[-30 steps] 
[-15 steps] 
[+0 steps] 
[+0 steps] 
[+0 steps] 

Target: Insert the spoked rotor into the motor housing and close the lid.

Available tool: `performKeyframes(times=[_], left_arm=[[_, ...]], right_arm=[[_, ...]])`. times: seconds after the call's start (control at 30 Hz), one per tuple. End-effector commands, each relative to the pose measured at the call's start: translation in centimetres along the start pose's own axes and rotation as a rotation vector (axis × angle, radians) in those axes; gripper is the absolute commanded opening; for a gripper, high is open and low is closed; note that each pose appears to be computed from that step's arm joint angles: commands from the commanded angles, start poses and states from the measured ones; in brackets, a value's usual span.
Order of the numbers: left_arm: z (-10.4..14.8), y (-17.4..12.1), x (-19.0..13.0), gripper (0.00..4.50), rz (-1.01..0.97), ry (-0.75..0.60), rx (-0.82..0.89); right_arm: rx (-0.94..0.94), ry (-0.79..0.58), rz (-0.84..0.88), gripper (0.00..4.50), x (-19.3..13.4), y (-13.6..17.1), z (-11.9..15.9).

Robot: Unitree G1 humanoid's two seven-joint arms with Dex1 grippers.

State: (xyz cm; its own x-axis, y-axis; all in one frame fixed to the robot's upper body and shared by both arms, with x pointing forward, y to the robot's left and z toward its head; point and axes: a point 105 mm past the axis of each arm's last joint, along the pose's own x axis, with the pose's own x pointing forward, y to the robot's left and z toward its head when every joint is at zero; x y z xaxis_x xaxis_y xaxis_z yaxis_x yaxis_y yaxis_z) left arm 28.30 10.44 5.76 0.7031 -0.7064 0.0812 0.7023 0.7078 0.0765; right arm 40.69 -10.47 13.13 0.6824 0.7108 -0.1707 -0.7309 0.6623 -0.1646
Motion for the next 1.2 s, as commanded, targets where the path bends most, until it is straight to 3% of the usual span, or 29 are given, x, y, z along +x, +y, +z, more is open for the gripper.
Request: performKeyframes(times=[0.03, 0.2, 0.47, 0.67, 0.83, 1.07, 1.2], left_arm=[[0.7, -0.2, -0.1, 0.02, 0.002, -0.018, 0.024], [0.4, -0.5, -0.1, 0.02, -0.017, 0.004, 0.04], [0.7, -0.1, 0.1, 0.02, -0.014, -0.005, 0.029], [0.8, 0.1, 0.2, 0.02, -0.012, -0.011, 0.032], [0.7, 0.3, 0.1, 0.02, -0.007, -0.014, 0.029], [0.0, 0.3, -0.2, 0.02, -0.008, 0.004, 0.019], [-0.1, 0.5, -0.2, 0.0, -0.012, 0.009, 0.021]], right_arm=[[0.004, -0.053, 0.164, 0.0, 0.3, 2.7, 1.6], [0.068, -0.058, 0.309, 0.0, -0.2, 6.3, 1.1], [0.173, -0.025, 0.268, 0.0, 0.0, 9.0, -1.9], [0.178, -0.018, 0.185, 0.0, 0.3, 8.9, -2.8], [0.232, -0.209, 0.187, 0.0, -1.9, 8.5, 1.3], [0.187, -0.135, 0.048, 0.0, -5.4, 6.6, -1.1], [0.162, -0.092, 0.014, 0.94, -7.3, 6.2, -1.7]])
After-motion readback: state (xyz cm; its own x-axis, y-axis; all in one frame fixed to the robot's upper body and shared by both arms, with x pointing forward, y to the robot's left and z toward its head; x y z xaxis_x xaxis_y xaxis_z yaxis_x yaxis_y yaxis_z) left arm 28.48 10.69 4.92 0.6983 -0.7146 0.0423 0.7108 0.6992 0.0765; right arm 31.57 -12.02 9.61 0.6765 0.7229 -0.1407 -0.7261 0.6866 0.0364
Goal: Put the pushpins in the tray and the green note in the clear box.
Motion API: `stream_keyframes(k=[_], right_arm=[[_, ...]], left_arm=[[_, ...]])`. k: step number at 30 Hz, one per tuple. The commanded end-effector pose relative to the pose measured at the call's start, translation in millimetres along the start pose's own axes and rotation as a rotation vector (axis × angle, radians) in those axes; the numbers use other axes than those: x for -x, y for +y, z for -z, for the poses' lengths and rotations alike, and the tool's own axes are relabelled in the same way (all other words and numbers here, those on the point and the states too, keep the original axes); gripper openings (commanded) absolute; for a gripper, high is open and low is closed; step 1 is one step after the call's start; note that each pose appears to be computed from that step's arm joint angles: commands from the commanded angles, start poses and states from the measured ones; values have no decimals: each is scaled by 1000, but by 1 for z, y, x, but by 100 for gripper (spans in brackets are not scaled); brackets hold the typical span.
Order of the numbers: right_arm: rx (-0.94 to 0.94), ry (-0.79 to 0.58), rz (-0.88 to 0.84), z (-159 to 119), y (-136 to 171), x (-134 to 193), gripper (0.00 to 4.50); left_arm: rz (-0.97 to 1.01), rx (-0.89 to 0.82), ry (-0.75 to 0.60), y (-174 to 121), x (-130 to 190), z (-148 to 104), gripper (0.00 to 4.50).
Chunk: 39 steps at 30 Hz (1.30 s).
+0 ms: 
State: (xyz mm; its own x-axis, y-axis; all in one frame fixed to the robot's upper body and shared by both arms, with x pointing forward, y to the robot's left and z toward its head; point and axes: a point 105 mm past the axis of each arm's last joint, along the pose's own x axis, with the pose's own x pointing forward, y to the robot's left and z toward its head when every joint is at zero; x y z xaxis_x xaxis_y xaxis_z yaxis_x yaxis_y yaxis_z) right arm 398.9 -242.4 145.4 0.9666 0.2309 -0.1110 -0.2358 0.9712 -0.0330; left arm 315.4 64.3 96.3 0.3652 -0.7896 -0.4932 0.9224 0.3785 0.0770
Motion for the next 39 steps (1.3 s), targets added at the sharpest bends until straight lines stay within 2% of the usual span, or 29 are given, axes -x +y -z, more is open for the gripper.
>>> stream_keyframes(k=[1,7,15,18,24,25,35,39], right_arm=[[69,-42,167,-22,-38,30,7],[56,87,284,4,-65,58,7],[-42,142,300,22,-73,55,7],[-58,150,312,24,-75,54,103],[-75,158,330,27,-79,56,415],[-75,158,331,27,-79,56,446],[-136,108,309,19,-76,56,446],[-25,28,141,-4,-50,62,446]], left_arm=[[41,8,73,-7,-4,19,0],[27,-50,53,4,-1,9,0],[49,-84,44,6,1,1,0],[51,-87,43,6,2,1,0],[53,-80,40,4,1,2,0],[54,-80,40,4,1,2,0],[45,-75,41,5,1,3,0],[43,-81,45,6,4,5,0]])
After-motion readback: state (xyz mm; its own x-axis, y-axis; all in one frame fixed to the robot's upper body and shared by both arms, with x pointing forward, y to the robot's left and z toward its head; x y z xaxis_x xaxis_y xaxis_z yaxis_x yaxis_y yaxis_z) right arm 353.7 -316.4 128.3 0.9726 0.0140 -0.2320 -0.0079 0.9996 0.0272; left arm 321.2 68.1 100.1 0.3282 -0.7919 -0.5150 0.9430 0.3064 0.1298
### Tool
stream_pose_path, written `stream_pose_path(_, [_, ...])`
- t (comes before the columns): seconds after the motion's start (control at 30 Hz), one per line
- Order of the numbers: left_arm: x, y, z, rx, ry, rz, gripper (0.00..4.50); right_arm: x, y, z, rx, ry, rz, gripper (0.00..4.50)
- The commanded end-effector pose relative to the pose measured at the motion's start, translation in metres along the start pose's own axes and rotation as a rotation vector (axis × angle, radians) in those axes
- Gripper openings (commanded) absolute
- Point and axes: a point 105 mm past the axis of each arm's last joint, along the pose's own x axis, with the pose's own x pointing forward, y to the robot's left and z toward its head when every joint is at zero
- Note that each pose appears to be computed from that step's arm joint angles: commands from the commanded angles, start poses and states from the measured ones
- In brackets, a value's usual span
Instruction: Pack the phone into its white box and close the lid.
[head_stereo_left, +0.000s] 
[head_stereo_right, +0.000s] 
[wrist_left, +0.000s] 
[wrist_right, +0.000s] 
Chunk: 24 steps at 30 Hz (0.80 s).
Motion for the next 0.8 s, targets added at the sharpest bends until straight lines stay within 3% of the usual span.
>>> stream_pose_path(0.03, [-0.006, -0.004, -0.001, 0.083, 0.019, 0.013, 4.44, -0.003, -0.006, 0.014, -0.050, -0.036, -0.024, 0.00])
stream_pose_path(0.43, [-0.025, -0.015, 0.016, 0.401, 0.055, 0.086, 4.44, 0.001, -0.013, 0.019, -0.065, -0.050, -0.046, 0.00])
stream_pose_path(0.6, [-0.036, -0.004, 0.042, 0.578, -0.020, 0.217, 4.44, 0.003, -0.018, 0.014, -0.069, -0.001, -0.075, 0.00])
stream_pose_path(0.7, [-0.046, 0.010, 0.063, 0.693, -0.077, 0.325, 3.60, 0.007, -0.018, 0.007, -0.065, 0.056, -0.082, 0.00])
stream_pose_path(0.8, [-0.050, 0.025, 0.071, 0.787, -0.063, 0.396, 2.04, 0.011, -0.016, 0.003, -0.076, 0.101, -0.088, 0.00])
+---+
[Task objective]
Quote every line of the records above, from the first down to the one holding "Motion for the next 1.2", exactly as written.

[Answer to the problem]
[-30 steps] 
[-15 steps] 
[+0 steps] 
[+0 steps] 
[+0 steps] 

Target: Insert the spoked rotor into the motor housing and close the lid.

Available tool: `performKeyframes(times=[_], left_arm=[[_, ...]], right_arm=[[_, ...]])`. times: seconds after the call's start (control at 30 Hz), one per tuple. End-effector commands, each relative to the pose measured at the call's start: translation in centimetres along the start pose's own axes and rotation as a rotation vector (axis × angle, radians) in those axes; gripper is the absolute commanded opening; for a gripper, high is open and low is closed; note that each pose appears to be computed from that step's arm joint angles: commands from the commanded angles, start poses and states from the measured ones; in brackets, a value's usual span.
Order of the numbers: left_arm: z (-10.4..14.8), y (-17.4..12.1), x (-19.0..13.0), gripper (0.00..4.50), rz (-1.01..0.97), ry (-0.75..0.60), rx (-0.82..0.89); right_arm: rx (-0.94..0.94), ry (-0.79..0.58), rz (-0.84..0.88), gripper (0.00..4.50), x (-19.3..13.4), y (-13.6..17.1), z (-11.9..15.9).

Robot: Unitree G1 humanoid's two seven-joint arms with Dex1 grippers.

State: (xyz cm; its own x-axis, y-axis; all in one frame fixed to the robot's upper body and shared by both arms, with x pointing forward, y to the robot's left and z toward its head; point and axes: a point 105 mm past the axis of each arm's last joint, along the pose's own x axis, with the pose's own x pointing forward, y to the robot's left and z toward its head when every joint is at zero; x y z xaxis_x xaxis_y xaxis_z yaxis_x yaxis_y yaxis_z) left arm 28.30 10.44 5.76 0.7031 -0.7064 0.0812 0.7023 0.7078 0.0765; right arm 40.69 -10.47 13.13 0.6824 0.7108 -0.1707 -0.7309 0.6623 -0.1646
Motion for the next 1.2 s, as commanded, targets where the path bends most, until it is straight to 3% of the usual span, or 29 are given, x, y, z along +x, +y, +z, more is open for the gripper.

Nothing else belongs in the output.